## To do
Once you find the line with "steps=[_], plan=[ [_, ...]" in the data below, transcribe exactly each line from there to the line with "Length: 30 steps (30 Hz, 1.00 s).", inclusive, and nothing else. Drop the pictures.

Source records:
*** Begin section ***

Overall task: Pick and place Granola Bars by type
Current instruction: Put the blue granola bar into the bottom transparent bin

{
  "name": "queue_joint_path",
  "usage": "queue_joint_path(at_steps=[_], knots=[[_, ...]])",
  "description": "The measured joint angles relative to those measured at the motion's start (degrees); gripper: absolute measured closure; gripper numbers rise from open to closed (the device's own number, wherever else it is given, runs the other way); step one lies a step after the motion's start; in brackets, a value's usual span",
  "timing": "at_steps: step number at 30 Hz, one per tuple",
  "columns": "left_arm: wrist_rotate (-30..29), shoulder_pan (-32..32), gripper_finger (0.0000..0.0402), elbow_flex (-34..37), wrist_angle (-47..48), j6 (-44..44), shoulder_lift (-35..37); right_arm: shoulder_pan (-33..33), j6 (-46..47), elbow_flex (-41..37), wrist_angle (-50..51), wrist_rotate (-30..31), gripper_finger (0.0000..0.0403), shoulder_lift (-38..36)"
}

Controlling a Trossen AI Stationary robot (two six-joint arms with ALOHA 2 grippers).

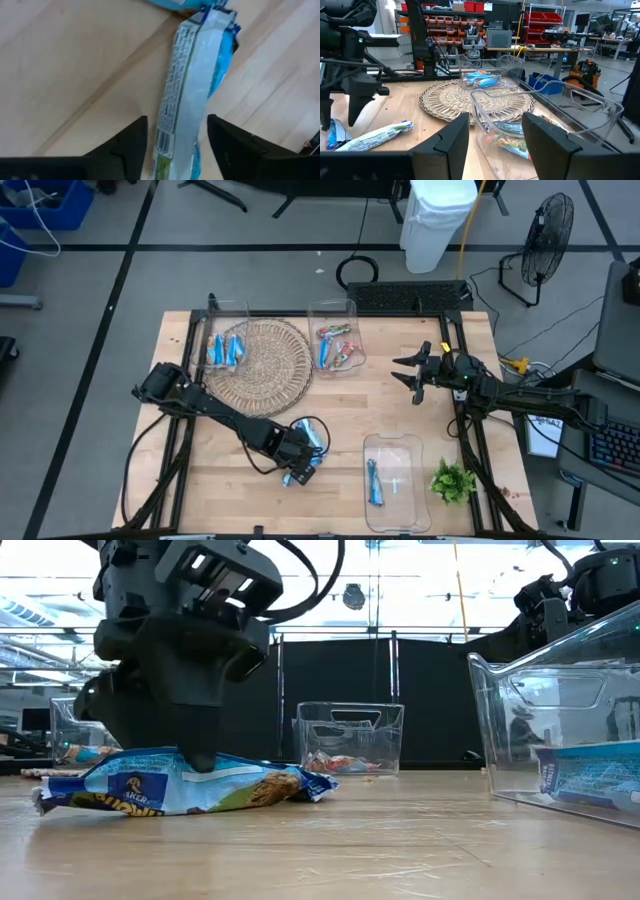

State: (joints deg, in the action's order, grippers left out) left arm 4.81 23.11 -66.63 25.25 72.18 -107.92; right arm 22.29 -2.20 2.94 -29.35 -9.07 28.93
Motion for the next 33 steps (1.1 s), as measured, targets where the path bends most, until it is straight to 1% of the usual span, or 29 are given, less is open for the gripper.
queue_joint_path(at_steps=[3, 5, 8, 9, 10, 18, 22, 25, 28, 31, 33], knots=[[0.14, 0.0, 0.0239, 0.0, -0.09, 0.0, 0.02, -0.01, 0.0, 0.0, 0.07, -0.01, 0.0229, -0.01], [0.16, 0.0, 0.0281, 0.0, -0.16, 0.0, 0.02, 0.01, 0.0, 0.0, 0.07, -0.01, 0.0229, 0.02], [0.31, 0.0, 0.0356, 0.0, -0.27, -0.79, 0.02, -0.01, 0.0, 0.0, 0.07, 0.0, 0.0229, -0.01], [0.57, 0.0, 0.0376, 0.0, -0.35, -1.23, 0.03, -0.01, 0.0, 0.0, 0.07, -0.02, 0.0229, 0.02], [0.66, 0.0, 0.0386, 0.0, -0.39, -1.43, 0.06, -0.01, 0.0, 0.0, 0.07, -0.02, 0.0229, 0.01], [-1.2, 0.0, 0.0395, 0.02, -0.51, -3.61, 1.12, -0.01, 0.0, 0.0, 0.07, -0.01, 0.0229, -0.01], [-4.96, 0.01, 0.0396, 0.02, -0.11, -5.29, 4.46, -0.01, 0.0, 0.0, 0.09, -0.02, 0.0229, -0.01], [-9.86, 0.41, 0.0396, 0.02, 0.91, -7.18, 7.89, -0.01, 0.0, 0.0, 0.3, -0.02, 0.0229, -0.01], [-16.78, 1.09, 0.0396, 0.02, 0.23, -11.36, 11.84, 0.0, 0.0, 0.0, 0.52, 0.0, 0.0229, 0.02], [-25.0, 2.08, 0.0397, 0.02, -1.23, -17.28, 14.63, 0.01, 0.0, 0.0, 0.79, -0.01, 0.0229, 0.02], [-29.32, 2.57, 0.0397, 0.02, -4.85, -23.21, 15.41, 0.0, 0.0, 0.0, 0.99, -0.02, 0.0229, 0.02]])
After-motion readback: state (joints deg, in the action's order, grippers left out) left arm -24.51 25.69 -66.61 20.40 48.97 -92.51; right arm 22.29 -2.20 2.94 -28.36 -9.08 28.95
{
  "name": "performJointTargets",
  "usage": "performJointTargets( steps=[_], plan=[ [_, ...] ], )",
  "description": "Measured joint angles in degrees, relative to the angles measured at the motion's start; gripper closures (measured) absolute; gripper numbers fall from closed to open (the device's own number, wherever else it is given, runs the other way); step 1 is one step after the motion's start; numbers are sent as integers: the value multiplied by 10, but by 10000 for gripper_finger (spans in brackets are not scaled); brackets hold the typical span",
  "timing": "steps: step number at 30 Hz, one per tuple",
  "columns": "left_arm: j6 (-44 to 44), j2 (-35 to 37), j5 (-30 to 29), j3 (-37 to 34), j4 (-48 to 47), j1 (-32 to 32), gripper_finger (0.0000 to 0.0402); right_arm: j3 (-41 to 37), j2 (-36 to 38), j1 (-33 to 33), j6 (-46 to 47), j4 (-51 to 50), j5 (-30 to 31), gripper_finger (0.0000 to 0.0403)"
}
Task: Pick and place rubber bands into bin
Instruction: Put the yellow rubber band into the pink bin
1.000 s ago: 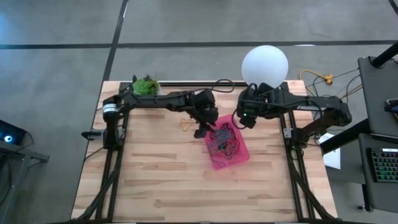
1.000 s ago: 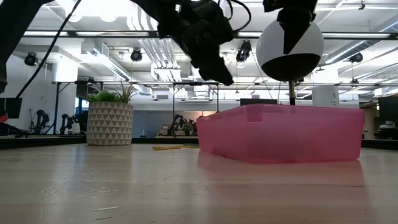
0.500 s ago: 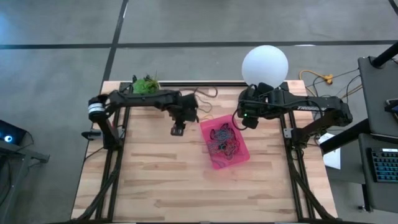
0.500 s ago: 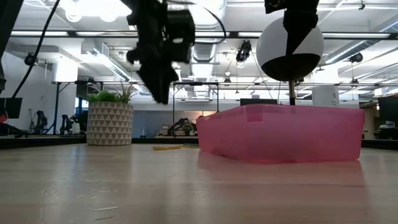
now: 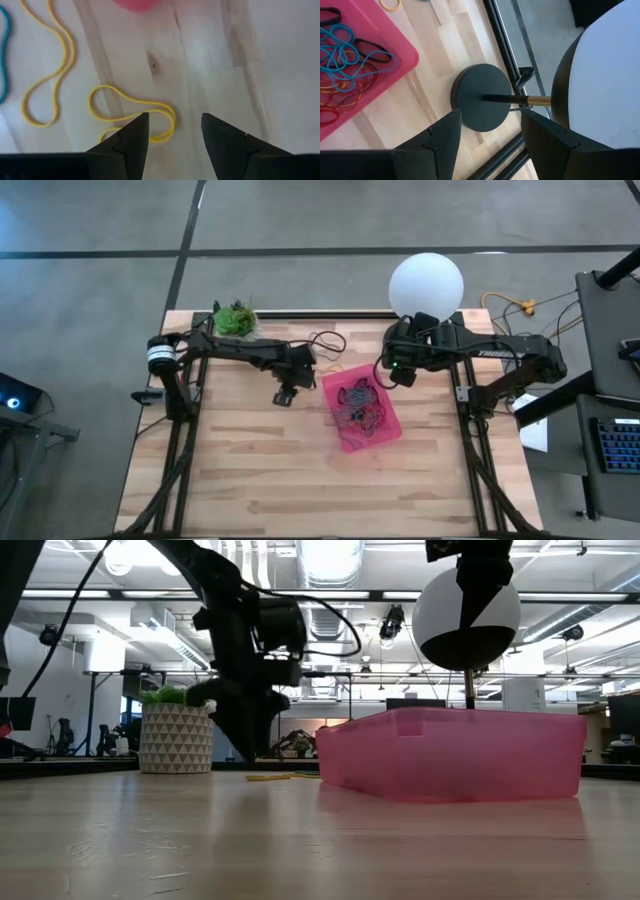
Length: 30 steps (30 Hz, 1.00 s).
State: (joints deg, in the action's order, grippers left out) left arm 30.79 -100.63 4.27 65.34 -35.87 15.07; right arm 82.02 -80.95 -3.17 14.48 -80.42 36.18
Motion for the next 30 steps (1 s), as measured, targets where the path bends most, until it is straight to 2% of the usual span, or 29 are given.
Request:
performJointTargets(
  steps=[12, 15, 23, 27, 30],
  plan=[
    [-2, -48, 13, 1, 0, 9, 242, -3, 0, -3, 8, 0, 0, 209],
    [1, -49, 43, -1, -1, 15, 270, -3, 0, -3, 13, 0, 0, 209],
    [1, -73, 66, -10, 3, 28, 388, -3, 0, -2, 16, 0, 0, 209],
    [-6, -94, 107, -3, -31, 30, 398, -4, 0, -2, 19, 0, 0, 209],
    [-31, -81, 151, -3, -52, 30, 401, -4, 0, -2, 20, 0, 0, 209]
  ],
)
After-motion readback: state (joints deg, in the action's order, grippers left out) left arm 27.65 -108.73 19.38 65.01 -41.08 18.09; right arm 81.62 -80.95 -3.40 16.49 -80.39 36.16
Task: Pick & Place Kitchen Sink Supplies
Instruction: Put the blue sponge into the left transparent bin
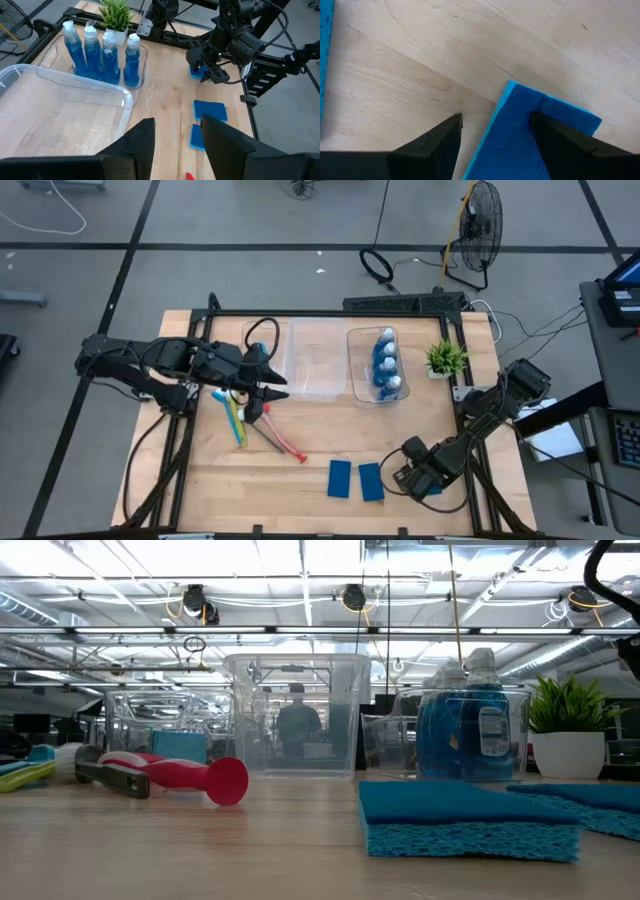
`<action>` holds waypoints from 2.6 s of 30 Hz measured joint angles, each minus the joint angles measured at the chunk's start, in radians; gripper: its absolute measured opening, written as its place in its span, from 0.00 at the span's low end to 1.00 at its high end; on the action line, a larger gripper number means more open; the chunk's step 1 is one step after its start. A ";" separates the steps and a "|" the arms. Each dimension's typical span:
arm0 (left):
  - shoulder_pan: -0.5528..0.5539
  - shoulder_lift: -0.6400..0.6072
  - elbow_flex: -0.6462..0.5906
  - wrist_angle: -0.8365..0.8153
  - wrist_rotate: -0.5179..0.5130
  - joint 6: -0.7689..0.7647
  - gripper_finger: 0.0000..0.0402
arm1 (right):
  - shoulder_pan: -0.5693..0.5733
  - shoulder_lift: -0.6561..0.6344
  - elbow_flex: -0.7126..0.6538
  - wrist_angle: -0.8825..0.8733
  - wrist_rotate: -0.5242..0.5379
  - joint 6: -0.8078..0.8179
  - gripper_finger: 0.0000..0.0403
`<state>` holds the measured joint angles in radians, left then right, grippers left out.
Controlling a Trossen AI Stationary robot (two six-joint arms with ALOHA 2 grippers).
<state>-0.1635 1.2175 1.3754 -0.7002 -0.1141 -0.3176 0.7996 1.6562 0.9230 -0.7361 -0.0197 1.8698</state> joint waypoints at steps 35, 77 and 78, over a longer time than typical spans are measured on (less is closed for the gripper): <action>-0.034 0.015 0.000 -0.006 -0.052 0.120 0.41 | -0.024 -0.082 -0.126 0.064 -0.113 0.065 0.41; -0.084 -0.351 -0.590 0.360 -0.072 -0.036 0.41 | -0.019 -0.087 -0.140 0.094 -0.116 0.079 0.00; -0.085 -0.356 -0.593 0.358 -0.072 -0.034 0.41 | -0.019 -0.094 -0.140 0.104 -0.115 0.076 0.00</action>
<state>-0.2485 0.8611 0.7822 -0.3424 -0.1856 -0.3520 0.7803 1.5619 0.7826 -0.6319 -0.1343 1.9457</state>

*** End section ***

## Expected output
  "usage": "performJointTargets( steps=[_], plan=[ [_, ...] ], )",
  "description": "Measured joint angles in degrees, relative to the angles measured at the motion's start; gripper closures (measured) absolute; gripper numbers fall from closed to open (the device's own number, wherever else it is given, runs the other way); step 1 is one step after the motion's start; numbers are sent as integers: the value multiplied by 10, but by 10000 for gripper_finger (spans in brackets are not scaled); brackets hold the typical span",
  "timing": "steps: step number at 30 Hz, one per tuple",
  "columns": "left_arm: j6 (-44 to 44), j2 (-35 to 37), j5 (-30 to 29), j3 (-37 to 34), j4 (-48 to 47), j1 (-32 to 32), gripper_finger (0.0000 to 0.0402); right_arm: j3 (-41 to 37), j2 (-36 to 38), j1 (-33 to 33), j6 (-46 to 47), j4 (-51 to 50), j5 (-30 to 31), gripper_finger (0.0000 to 0.0403)"
}
Task: Pick and place rubber bands into bin
Instruction: Put the yellow rubber band into the pink bin
1.000 s ago: 
1.000 s ago: 
0.500 s ago: 
0.500 s ago: 
now: 
Length: 30 steps (30 Hz, 1.00 s).

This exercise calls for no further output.